The idea that we are expected to look 16 when we are 30+ and have carried babies is just so unfair. And unrealistic. I try to stay focused on just doing the best I can. With eating, working out, getting enough rest, taking care of my babies, etc. It can be a challenge to find a balance. I hear Tony Horton’s voice in my head, “Do your best and forget the rest.” Because it’s so true. For me at least. Just do the best you can. All days won’t look the same and that’s ok! Some days I wake up early, get myself ready, eat my healthy smoothie, go on a long walk, do 4 loads of laundry, have dinner in the crockpot, have energy to take Ryder to the park and play with him on the floor for hours. Other days I can’t get myself out of bed, the house is a MESS, no clean clothes, no dinner is prepared, I ate brownies for breakfast because… they were there, I stay in my 3 nights-used PJs and Ryder doesn’t get any fresh air because I. Just. Can’t. I’m still trying to accept that this is the reality and trying to not be so hard on myself. I think one of the greatest gifts we can give our children is to love ourselves even in the moments that challenge us and we feel like we’re failing miserably.

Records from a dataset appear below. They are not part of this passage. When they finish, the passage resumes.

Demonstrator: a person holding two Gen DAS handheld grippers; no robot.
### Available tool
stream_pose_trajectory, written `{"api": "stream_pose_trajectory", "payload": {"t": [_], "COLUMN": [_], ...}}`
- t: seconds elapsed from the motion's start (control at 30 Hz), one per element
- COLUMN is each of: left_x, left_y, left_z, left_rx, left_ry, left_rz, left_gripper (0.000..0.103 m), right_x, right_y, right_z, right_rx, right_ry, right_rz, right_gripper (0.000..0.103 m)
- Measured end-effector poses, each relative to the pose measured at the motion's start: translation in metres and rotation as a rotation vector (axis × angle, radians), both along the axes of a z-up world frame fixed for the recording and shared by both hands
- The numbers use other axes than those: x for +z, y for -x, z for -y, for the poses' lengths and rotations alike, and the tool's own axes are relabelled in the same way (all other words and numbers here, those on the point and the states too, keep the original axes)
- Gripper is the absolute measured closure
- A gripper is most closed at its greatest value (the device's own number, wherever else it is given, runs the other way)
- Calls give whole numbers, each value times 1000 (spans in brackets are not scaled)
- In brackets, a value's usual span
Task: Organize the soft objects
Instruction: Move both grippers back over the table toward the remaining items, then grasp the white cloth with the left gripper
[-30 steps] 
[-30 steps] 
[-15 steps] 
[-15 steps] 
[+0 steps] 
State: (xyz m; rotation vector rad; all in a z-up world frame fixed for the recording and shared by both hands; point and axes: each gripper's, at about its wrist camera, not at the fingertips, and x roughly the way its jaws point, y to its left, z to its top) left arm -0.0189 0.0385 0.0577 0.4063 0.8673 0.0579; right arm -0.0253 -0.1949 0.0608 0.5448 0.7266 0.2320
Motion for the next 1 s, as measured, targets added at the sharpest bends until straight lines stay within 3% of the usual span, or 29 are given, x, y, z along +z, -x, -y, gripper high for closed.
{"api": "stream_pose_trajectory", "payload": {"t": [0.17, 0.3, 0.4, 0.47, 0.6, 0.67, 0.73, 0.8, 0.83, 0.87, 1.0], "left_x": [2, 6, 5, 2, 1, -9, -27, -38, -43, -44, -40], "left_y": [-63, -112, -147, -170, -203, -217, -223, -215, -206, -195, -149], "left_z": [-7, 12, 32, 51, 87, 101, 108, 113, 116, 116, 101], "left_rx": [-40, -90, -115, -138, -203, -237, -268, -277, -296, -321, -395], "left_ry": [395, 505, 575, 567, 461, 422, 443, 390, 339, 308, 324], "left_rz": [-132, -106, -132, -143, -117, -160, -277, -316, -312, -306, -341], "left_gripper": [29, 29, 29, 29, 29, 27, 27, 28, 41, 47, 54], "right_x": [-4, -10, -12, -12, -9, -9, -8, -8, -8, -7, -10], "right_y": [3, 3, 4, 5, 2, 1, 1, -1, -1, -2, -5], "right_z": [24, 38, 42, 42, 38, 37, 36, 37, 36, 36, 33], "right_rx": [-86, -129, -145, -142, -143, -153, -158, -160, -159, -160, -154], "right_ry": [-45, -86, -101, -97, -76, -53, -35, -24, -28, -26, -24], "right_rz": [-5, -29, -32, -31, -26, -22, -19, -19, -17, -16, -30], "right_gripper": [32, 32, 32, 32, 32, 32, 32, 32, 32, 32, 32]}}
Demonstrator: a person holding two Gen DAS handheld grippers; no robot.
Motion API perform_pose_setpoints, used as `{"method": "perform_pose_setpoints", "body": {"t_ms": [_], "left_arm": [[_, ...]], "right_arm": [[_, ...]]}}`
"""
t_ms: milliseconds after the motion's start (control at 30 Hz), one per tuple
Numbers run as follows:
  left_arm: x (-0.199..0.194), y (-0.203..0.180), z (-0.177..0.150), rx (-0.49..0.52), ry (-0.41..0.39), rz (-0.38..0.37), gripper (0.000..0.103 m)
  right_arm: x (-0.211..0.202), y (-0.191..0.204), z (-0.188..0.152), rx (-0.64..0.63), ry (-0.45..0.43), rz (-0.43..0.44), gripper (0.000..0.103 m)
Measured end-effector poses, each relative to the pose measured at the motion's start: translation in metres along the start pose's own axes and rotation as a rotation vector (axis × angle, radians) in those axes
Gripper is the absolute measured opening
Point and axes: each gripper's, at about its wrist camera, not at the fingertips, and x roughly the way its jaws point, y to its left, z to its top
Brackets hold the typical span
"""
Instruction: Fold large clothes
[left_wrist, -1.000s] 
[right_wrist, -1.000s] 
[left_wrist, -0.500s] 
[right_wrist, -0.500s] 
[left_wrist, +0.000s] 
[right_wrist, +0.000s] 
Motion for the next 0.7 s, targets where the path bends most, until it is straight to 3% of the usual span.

I hope I can look at my soon-to-be post baby bod and love and appreciate every new mark and change there is, because my body was able to give me the gift of a perfect, healthy little girl. Who will bring me and my husband (and our family) MUCH greater joy than my body ever did! I love when I see fit moms at the pool rocking their bikini with their tons of stretch marks on display. YOU GO GIRL! (Yes, I just said that.) Why can’t our bodies be celebrated and loved instead of critiqued and compared?
Sending love to all my mommy friends out there! May we all love the skin we're in and truly support and love each other in this magical, difficult, amazing and emotional time in our lives. Word.